**Exercise details:** Where the records contain images, omit them, and repeat everything else word for word.

**Extracted material:**
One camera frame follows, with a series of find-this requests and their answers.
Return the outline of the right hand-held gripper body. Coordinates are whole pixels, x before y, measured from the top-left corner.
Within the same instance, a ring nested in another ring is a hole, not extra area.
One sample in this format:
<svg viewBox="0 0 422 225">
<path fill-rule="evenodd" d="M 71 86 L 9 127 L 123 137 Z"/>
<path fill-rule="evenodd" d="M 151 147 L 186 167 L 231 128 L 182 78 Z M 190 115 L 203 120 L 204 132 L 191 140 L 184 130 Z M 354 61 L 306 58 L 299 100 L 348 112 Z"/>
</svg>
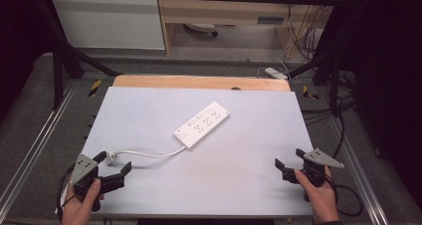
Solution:
<svg viewBox="0 0 422 225">
<path fill-rule="evenodd" d="M 306 152 L 303 161 L 302 173 L 315 187 L 321 187 L 325 183 L 325 168 L 327 166 L 344 168 L 343 163 L 337 161 L 318 148 Z"/>
</svg>

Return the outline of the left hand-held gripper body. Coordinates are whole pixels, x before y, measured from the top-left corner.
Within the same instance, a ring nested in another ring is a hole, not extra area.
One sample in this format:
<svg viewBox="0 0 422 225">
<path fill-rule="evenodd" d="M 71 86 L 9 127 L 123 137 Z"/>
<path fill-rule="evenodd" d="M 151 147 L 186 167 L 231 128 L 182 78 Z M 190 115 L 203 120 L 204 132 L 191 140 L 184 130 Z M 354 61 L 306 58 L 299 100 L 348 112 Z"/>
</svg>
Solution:
<svg viewBox="0 0 422 225">
<path fill-rule="evenodd" d="M 99 159 L 80 154 L 75 162 L 69 185 L 74 194 L 84 200 L 94 182 L 98 182 Z"/>
</svg>

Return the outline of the person's right hand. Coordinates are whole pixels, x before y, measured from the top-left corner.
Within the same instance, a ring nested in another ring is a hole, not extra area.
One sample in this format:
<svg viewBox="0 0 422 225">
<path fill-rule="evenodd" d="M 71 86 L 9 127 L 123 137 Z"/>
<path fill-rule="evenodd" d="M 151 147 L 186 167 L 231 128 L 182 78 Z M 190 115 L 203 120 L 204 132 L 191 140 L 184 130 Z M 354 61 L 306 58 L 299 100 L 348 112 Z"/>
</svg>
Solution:
<svg viewBox="0 0 422 225">
<path fill-rule="evenodd" d="M 314 225 L 339 225 L 340 218 L 337 212 L 335 194 L 331 186 L 325 182 L 321 187 L 315 187 L 299 170 L 295 176 L 308 195 L 313 211 Z"/>
</svg>

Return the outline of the person's left hand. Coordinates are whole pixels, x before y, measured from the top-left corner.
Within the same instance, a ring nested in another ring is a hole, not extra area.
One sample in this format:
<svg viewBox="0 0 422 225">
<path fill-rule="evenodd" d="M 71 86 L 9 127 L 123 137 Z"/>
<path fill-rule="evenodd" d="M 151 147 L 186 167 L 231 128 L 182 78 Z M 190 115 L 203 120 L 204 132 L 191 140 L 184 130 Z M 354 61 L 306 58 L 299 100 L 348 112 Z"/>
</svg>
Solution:
<svg viewBox="0 0 422 225">
<path fill-rule="evenodd" d="M 83 201 L 76 197 L 75 189 L 72 185 L 67 188 L 66 201 L 67 204 L 63 208 L 62 225 L 88 225 L 92 208 L 97 199 L 103 199 L 100 195 L 101 181 L 96 179 L 88 190 Z"/>
</svg>

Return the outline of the pale grey table mat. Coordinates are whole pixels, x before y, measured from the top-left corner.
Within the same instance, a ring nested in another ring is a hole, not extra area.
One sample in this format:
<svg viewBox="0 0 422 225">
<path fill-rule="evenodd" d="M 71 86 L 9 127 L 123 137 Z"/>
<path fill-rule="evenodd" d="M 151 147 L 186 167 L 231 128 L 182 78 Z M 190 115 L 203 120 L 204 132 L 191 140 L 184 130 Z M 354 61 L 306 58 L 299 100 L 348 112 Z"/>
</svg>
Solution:
<svg viewBox="0 0 422 225">
<path fill-rule="evenodd" d="M 182 149 L 173 132 L 212 102 L 230 116 Z M 313 147 L 292 92 L 111 87 L 83 153 L 119 152 L 102 175 L 132 165 L 124 188 L 105 197 L 104 216 L 278 218 L 312 213 L 274 165 L 300 167 L 297 148 Z"/>
</svg>

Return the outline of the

**Problem solution:**
One camera frame follows, with a series of find-this requests and their answers.
Return the outline of the right hand-held gripper body. Coordinates are whole pixels, x before y, measured from the top-left corner.
Within the same instance, a ring nested in another ring is a hole, not extra area.
One sample in this format:
<svg viewBox="0 0 422 225">
<path fill-rule="evenodd" d="M 71 86 L 9 127 L 123 137 Z"/>
<path fill-rule="evenodd" d="M 151 147 L 186 167 L 231 128 L 182 78 Z M 190 115 L 203 120 L 204 132 L 191 140 L 184 130 Z M 354 61 L 306 58 L 299 100 L 348 112 Z"/>
</svg>
Solution:
<svg viewBox="0 0 422 225">
<path fill-rule="evenodd" d="M 306 152 L 303 161 L 302 173 L 315 187 L 321 187 L 325 183 L 325 168 L 327 166 L 344 168 L 343 163 L 337 161 L 318 148 Z"/>
</svg>

Return the outline of the left hand-held gripper body. Coordinates are whole pixels, x before y, measured from the top-left corner.
Within the same instance, a ring nested in another ring is a hole, not extra area.
One sample in this format:
<svg viewBox="0 0 422 225">
<path fill-rule="evenodd" d="M 71 86 L 9 127 L 123 137 Z"/>
<path fill-rule="evenodd" d="M 151 147 L 186 167 L 231 128 L 182 78 Z M 190 115 L 203 120 L 204 132 L 191 140 L 184 130 Z M 354 61 L 306 58 L 299 100 L 348 112 Z"/>
</svg>
Solution:
<svg viewBox="0 0 422 225">
<path fill-rule="evenodd" d="M 99 159 L 80 154 L 75 162 L 69 185 L 74 194 L 84 200 L 94 182 L 98 182 Z"/>
</svg>

Return the outline of the person's right hand. Coordinates are whole pixels, x before y, measured from the top-left corner.
Within the same instance, a ring nested in another ring is a hole, not extra area.
One sample in this format:
<svg viewBox="0 0 422 225">
<path fill-rule="evenodd" d="M 71 86 L 9 127 L 123 137 Z"/>
<path fill-rule="evenodd" d="M 151 147 L 186 167 L 231 128 L 182 78 Z M 190 115 L 203 120 L 204 132 L 191 140 L 184 130 Z M 354 61 L 306 58 L 299 100 L 348 112 Z"/>
</svg>
Solution:
<svg viewBox="0 0 422 225">
<path fill-rule="evenodd" d="M 314 225 L 339 225 L 340 218 L 337 212 L 335 194 L 331 186 L 325 182 L 321 187 L 315 187 L 299 170 L 295 176 L 308 195 L 313 211 Z"/>
</svg>

Return the outline of the person's left hand. Coordinates are whole pixels, x before y, measured from the top-left corner.
Within the same instance, a ring nested in another ring is a hole, not extra area.
One sample in this format:
<svg viewBox="0 0 422 225">
<path fill-rule="evenodd" d="M 71 86 L 9 127 L 123 137 Z"/>
<path fill-rule="evenodd" d="M 151 147 L 186 167 L 231 128 L 182 78 Z M 190 115 L 203 120 L 204 132 L 191 140 L 184 130 Z M 354 61 L 306 58 L 299 100 L 348 112 Z"/>
</svg>
Solution:
<svg viewBox="0 0 422 225">
<path fill-rule="evenodd" d="M 83 201 L 76 197 L 75 189 L 72 185 L 67 188 L 66 201 L 67 204 L 63 208 L 62 225 L 88 225 L 92 208 L 97 199 L 103 199 L 100 195 L 101 181 L 96 179 L 88 190 Z"/>
</svg>

Return the outline of the pale grey table mat. Coordinates are whole pixels, x before y, measured from the top-left corner.
Within the same instance, a ring nested in another ring is a hole, not extra area.
One sample in this format:
<svg viewBox="0 0 422 225">
<path fill-rule="evenodd" d="M 71 86 L 9 127 L 123 137 Z"/>
<path fill-rule="evenodd" d="M 151 147 L 186 167 L 231 128 L 182 78 Z M 190 115 L 203 120 L 204 132 L 191 140 L 184 130 Z M 354 61 L 306 58 L 299 100 L 348 112 Z"/>
</svg>
Solution:
<svg viewBox="0 0 422 225">
<path fill-rule="evenodd" d="M 182 149 L 173 132 L 212 102 L 230 116 Z M 313 147 L 292 92 L 111 87 L 83 153 L 119 152 L 102 175 L 132 165 L 124 188 L 105 197 L 104 216 L 278 218 L 312 213 L 274 165 L 300 167 L 297 148 Z"/>
</svg>

Return the outline of the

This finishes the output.